The Rabbi and Sol need Vivien’s help in the wake of the previous night’s disaster. Jack was injured during the brawl and taken away in an ambulance. They need Vivien to visit the hospital and check in on him—it would be suspicious if any of them asked after Jack.

Jack’s not at the hospital, and Vivien can’t find any information about him there. She asks Sol, the Rabbi, Ronnie, and Sol’s wife Nancy what they’ll do next, in order to save Jack if he’s in danger. She offers to pose as the girlfriend of “Peter” and go to the NSM headquarters to ask after him and find out where he is.

She tries playing the role for everyone, but Nancy doesn’t believe it. She advises Vivien to flatter the men more, and is impressed once Vivien does.

Vivien takes some materials from Barbara’s salon to dye her hair blonde at home. She also gets a recommendation from a fellow hairdresser for the pill—Vivien was late to work because of meeting with the Rabbi and Sol, and everyone at the salon suspected it was because she is pregnant. Stevie warns Vivien that Barbara was upset about her tardiness and asks her where she was, but Vivien is vague in her answer.
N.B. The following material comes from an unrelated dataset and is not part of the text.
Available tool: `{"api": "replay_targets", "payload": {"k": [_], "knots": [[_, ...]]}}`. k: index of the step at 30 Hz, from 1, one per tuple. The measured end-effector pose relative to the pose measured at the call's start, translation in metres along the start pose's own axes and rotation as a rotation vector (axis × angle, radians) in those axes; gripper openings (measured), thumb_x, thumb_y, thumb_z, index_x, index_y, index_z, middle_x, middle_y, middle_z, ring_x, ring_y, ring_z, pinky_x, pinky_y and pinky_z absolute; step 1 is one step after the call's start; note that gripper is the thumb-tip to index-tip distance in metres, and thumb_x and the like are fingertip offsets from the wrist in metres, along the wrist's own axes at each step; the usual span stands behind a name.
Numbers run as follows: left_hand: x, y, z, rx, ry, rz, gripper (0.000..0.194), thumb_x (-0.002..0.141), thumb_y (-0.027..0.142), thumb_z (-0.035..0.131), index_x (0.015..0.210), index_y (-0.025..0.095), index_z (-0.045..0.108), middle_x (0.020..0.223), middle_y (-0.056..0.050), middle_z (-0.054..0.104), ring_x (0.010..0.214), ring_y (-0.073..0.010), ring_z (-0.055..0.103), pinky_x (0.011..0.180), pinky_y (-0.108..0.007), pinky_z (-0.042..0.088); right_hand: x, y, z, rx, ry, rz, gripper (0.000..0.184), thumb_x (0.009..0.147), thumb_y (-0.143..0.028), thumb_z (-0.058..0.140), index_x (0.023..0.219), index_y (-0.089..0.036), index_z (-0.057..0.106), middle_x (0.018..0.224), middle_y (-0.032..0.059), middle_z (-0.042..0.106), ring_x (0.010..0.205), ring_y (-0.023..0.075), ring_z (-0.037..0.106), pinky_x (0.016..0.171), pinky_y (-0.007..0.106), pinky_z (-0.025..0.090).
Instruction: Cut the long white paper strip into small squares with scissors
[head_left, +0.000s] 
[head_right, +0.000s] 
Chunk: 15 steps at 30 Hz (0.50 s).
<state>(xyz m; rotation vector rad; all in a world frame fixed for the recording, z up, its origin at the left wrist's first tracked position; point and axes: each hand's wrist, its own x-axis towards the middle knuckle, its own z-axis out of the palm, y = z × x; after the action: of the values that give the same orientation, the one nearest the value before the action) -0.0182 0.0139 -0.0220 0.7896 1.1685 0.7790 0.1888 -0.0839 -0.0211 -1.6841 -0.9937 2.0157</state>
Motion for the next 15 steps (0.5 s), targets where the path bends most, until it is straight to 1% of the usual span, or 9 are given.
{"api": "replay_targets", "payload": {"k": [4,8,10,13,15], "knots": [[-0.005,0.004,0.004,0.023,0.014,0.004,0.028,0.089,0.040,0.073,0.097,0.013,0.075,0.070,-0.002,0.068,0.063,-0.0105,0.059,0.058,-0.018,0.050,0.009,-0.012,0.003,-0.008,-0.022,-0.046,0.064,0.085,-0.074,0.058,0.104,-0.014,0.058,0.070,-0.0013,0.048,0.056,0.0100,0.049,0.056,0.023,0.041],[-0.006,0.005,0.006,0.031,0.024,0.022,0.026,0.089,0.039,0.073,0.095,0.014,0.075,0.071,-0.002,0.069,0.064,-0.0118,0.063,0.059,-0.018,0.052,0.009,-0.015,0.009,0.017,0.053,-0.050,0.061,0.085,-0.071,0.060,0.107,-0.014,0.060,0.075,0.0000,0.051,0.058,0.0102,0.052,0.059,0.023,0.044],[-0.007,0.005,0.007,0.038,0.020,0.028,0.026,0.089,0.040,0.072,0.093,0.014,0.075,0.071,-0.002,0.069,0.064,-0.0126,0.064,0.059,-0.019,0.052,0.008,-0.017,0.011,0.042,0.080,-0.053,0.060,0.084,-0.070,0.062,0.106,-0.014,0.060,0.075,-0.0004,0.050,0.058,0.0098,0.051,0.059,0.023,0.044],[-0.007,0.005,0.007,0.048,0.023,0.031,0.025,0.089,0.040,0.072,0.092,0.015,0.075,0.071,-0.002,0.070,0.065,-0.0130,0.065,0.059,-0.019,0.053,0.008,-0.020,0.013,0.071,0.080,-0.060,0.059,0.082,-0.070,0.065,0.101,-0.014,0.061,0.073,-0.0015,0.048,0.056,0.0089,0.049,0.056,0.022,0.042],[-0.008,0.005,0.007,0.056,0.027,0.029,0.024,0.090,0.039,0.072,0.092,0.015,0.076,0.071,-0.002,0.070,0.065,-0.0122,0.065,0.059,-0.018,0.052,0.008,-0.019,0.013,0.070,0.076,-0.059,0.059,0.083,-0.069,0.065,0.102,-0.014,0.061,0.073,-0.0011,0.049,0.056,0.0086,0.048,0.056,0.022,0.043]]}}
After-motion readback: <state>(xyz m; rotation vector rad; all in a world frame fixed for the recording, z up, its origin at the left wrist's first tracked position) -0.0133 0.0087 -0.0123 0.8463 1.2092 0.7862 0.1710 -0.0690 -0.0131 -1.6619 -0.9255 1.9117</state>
Stevie follows and watches Vivien when Sol drops her off at the NSM headquarters. She says a prayer in Hebrew before going in, then gains access to Colin Jordan himself.

David decides to check in with Sol to see if Vivien is in London. He tells Liza that Vivien is safe in London with a friend and will return home soon. She’s not with my brother, is she? Liza heatedly asks. David lies and tells her no.